Exercise inputs:
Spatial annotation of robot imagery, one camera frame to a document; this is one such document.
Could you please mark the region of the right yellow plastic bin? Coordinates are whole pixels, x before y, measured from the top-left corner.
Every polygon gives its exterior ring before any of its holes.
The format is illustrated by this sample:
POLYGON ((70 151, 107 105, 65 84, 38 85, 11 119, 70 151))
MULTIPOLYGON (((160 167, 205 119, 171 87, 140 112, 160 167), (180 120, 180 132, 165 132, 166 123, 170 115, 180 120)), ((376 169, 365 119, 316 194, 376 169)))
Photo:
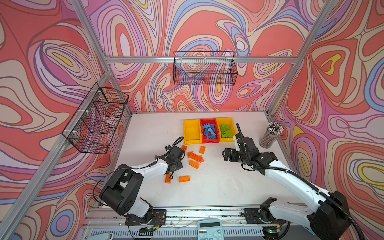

Your assignment:
Each record above goes into the copy word for word; the pictures do not.

Task solution:
Spatial annotation of robot imagery, one camera frame to a document; this is one such document.
Could you please mark the region of the right yellow plastic bin? Coordinates are whole pixels, x before y, measured from the top-left corner.
Every polygon gives its exterior ring before any of its holes.
The format is illustrated by this sample:
POLYGON ((70 151, 107 105, 65 84, 38 85, 11 119, 70 151))
MULTIPOLYGON (((160 167, 205 119, 171 87, 140 112, 160 167), (180 120, 180 132, 165 132, 166 123, 170 115, 180 120)), ((376 169, 365 119, 316 194, 376 169)))
Photo:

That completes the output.